Aristoteles prägte die Vorstellung der sogenannten „Eudaimonie“, einer inneren Zufriedenheit und des Glücks (eu = gut, daimon = innere Seelenkraft, „Geist“). Auch für die mittelalterliche-christliche Ethik blieben die vier Tugenden oder Grundfähigkeiten Klugheit, Mut, Maßhalten und Gerechtigkeit als „natürliche“ innere Kräfte des Menschen im Vordergrund. Glaube, Liebe und Hoffnung sollten diese dazu „übernatürlich“ erhöhen.

Für die antiken Denker setzte inneres Glück noch Selbstgenügsamkeit voraus. Dort setzt Rosenmayr an: Die innere Glücksbestimmung wird entscheidend für die psychische und physische Gesundheit.
Altern geschieht immer in der Auseinandersetzung mit der sozialen und physikalischen Umwelt, mit den Werten und Normen, die in einer Gesellschaft jeweils gültig sind. 

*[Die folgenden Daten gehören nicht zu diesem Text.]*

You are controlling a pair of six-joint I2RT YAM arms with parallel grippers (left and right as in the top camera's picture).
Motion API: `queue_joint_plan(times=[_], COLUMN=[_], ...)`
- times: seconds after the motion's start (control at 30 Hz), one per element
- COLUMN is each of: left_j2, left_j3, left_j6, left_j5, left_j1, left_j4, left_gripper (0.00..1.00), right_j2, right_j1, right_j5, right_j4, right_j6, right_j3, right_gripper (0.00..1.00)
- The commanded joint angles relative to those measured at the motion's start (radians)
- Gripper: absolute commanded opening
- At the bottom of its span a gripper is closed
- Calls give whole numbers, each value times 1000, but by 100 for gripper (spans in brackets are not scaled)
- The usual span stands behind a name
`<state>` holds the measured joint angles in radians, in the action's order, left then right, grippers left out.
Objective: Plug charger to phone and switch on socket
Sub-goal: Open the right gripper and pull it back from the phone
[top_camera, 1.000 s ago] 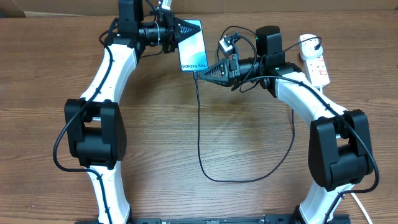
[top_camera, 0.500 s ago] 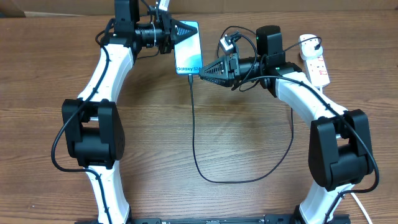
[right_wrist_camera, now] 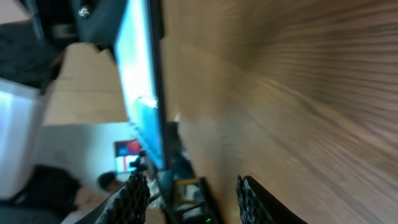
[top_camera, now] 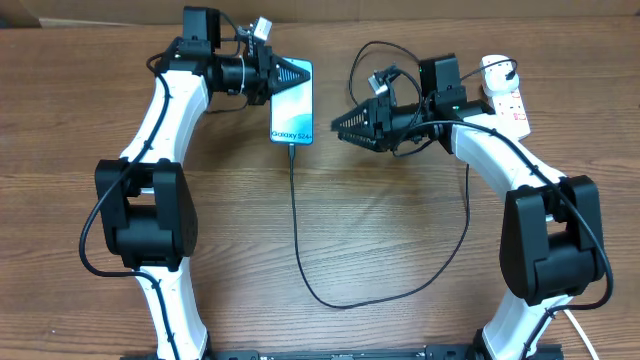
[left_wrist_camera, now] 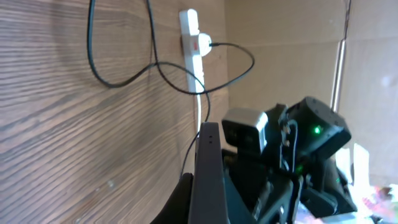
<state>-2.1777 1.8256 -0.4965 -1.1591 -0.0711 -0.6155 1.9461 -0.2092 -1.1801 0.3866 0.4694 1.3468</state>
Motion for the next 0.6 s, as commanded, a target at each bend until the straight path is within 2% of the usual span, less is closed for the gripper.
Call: queue_joint_plan(times=[0.0,0.3,0.57], left_j2=[-1,-1,-19], left_j3=[11,10,10], left_j6=[158,301,341], left_j5=[5,331,425], left_j1=[7,7,4], left_j4=[-60,-233,-254], left_gripper=[4,4,4], right_j2=[-24,-24,-24], right_j1=[5,5,3], right_j5=[150,305,451], right_j4=[59,200,293], right_j6=[-116,-206,-214], right_j3=[3,3,33], right_gripper=[46,45,45])
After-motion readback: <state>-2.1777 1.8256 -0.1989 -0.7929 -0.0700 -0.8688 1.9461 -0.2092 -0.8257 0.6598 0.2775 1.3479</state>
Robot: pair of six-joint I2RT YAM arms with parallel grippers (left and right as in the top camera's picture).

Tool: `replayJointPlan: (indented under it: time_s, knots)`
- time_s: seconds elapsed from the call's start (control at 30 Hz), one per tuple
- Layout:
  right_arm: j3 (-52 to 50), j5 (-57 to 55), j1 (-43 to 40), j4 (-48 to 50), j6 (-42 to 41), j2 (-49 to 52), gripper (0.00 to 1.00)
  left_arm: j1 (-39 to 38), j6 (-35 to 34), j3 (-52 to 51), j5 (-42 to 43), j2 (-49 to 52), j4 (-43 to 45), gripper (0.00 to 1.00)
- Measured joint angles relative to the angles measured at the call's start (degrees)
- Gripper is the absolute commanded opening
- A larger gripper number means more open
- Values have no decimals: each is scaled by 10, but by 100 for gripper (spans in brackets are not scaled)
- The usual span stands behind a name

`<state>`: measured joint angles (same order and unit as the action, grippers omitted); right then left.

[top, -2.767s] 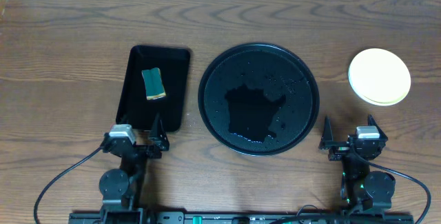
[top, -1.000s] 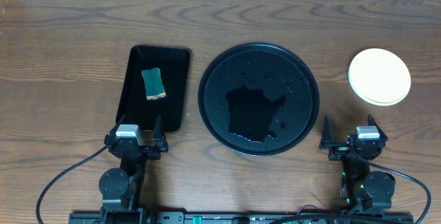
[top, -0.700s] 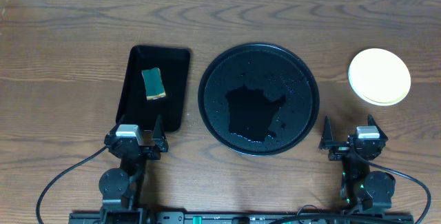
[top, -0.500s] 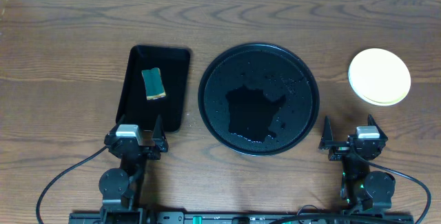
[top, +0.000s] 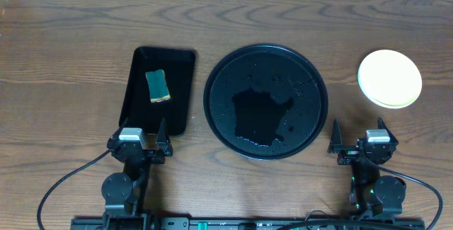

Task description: Clean dirty plates on tray and stack at the side

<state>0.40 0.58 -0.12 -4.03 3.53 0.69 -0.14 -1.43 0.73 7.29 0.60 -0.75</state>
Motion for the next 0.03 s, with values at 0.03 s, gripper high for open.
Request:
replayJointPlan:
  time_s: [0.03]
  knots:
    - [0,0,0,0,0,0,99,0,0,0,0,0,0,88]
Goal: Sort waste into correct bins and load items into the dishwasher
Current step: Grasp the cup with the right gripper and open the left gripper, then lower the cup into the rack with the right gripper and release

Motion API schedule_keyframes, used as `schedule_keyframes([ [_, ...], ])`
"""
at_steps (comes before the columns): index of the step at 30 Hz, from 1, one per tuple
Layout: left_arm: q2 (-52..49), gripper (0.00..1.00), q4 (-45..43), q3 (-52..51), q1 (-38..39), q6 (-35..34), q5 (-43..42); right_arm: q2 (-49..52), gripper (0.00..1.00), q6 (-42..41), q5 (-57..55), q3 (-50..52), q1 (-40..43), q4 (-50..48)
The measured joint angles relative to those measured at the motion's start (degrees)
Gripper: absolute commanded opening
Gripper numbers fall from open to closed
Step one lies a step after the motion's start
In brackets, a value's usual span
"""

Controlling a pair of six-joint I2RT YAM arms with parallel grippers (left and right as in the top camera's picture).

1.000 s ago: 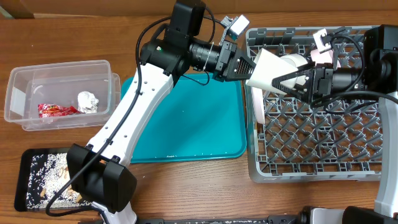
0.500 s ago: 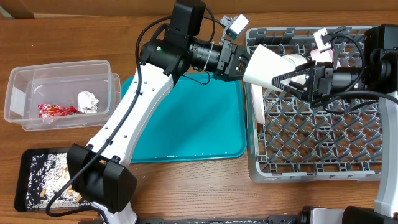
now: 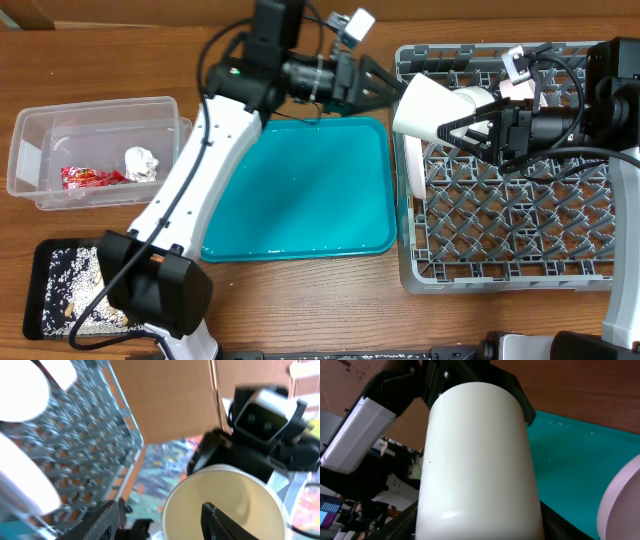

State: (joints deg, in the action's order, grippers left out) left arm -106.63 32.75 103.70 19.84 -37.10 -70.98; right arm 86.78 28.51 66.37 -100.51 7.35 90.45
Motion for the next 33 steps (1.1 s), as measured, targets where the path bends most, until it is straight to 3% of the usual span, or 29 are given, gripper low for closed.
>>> schedule_keyframes([
  [5, 0.0, 0.55, 0.8, 0.0, -3.9, 0.6, 1.7, 0.0, 0.36, -2.9, -6.4, 0.0, 0.0, 0.0],
  [10, 0.0, 0.59, 8.0, 0.0, -6.7, 3.5, 4.9, 0.0, 0.36, -12.1, -21.4, 0.0, 0.0, -1.2],
  [16, 0.0, 0.59, 21.6, 0.1, -7.6, 8.2, 16.3, 0.0, 0.35, -27.6, -46.0, 0.0, 0.0, -0.7],
  [20, 0.0, 0.6, 28.6, 0.0, -7.6, 9.5, 27.7, 0.0, 0.35, -34.4, -56.3, 0.0, 0.0, 0.9],
  [26, 0.0, 0.63, 35.4, 0.1, -7.6, 10.8, 41.8, 0.0, 0.35, -39.5, -64.0, 4.2, 0.0, 1.0],
  [33, 0.0, 0.65, 37.4, 0.1, -7.6, 12.9, 48.4, 0.0, 0.35, -41.3, -66.8, 15.5, 0.0, -4.5],
])
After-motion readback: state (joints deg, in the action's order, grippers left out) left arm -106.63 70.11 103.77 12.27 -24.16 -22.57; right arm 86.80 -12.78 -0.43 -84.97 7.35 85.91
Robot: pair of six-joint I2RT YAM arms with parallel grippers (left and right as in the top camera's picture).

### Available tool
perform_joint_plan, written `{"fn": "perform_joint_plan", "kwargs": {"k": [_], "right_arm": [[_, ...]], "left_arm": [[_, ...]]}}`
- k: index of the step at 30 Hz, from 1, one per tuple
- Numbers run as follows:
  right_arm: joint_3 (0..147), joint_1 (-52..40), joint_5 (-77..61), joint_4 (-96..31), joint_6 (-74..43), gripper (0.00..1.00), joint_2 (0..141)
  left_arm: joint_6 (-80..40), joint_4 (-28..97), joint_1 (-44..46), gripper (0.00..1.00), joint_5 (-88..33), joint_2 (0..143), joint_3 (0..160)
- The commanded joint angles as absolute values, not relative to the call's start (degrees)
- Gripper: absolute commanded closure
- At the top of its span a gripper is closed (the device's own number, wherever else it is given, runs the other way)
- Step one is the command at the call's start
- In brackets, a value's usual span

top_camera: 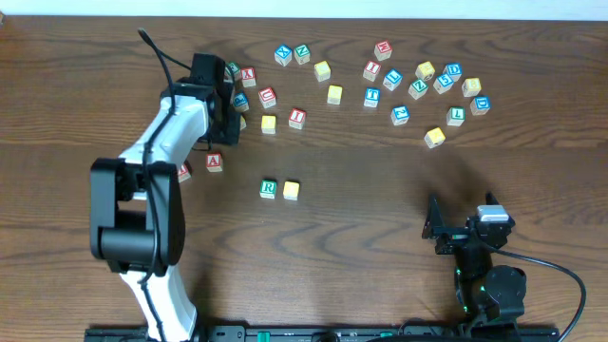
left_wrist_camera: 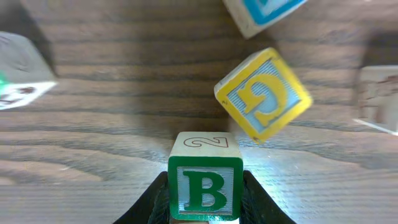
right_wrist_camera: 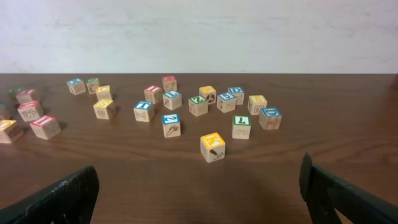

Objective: Spell out ROBOT
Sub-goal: 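Lift the green B block up out of the cluster, then carry the green B block right toward the O block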

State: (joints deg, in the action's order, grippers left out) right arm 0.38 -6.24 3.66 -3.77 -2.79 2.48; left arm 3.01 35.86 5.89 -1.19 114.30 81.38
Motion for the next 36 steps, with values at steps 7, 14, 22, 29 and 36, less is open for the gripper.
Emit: {"fn": "perform_joint_plan", "kwargs": {"k": [7,14,22,29,36], "right_arm": [[0.3,-6.6,4.1,-3.9,-3.6,0.01,2.6],[0.3,-6.6,4.1,-3.9,-3.6,0.01,2.6],[0.3,-6.6,4.1,-3.9,-3.6,0.01,2.6],[0.3,-6.6,4.1,-3.9,-3.6,0.01,2.6],[0.3,-6.6,4.1,-3.9,-3.6,0.01,2.6]], "left_arm": [[2.3,36.8,6.0,0.76,-1.1,99.4,82.5],[1.2,38.4,7.5,0.77,-1.0,87.2,82.5],[-3.1,41.6,17.5,0.78,6.8,77.2,82.5],[-9.0,44.8,27.9,0.79,10.2,76.4,81.7],[-14.1,44.8,35.7,0.80,10.2,77.5,79.4]]}}
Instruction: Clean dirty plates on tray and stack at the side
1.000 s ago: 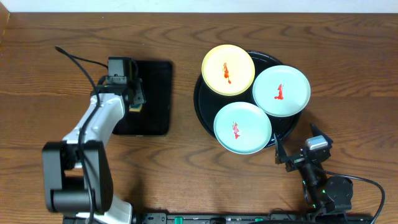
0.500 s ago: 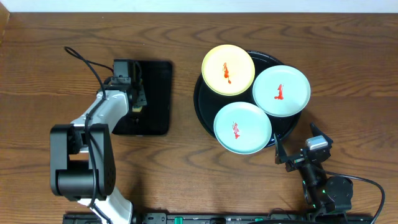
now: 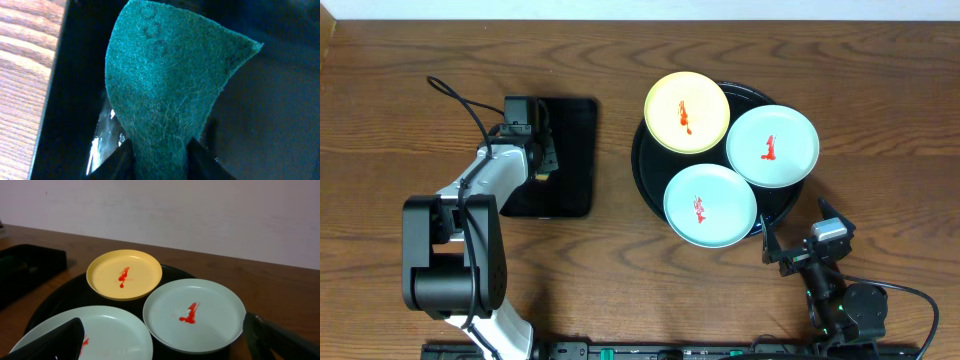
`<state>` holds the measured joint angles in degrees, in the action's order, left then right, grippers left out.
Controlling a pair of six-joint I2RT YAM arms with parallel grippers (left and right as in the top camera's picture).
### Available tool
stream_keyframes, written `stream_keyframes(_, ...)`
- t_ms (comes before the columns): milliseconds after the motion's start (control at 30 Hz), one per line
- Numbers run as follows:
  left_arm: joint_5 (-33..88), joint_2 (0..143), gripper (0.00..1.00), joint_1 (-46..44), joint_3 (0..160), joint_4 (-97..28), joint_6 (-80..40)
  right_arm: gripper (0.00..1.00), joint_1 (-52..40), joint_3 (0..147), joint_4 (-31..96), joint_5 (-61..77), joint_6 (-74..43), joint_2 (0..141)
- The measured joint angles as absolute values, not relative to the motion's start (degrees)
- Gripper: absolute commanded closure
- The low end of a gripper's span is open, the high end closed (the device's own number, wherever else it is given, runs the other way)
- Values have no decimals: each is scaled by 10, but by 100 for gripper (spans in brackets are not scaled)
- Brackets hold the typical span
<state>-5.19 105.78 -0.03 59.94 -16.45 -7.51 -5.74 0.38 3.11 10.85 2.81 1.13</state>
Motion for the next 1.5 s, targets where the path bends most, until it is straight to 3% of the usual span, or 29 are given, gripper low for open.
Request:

Wichtig ist die ergänzende historische Sicht des Alterns. „Die Geschichte formt in jeder sogenannten Kohorte – einen durch gemeinsamen Ursprungszeitraum gekennzeichneten Bevölkerungsschnitt, der im Lebenslauf einem bestimmten geschichtlichen Prozess unterworfen wird– Altern verschieden aus.“ Altersbilder und Altersrealität ändern sich stark mit der Arbeitsteilung, dem Wertewandel und der gesellschaftlichen Einschätzung der Lebensalter. Unter diesem Gesichtspunkt ist alles Altern geschichtlich zu verstehen.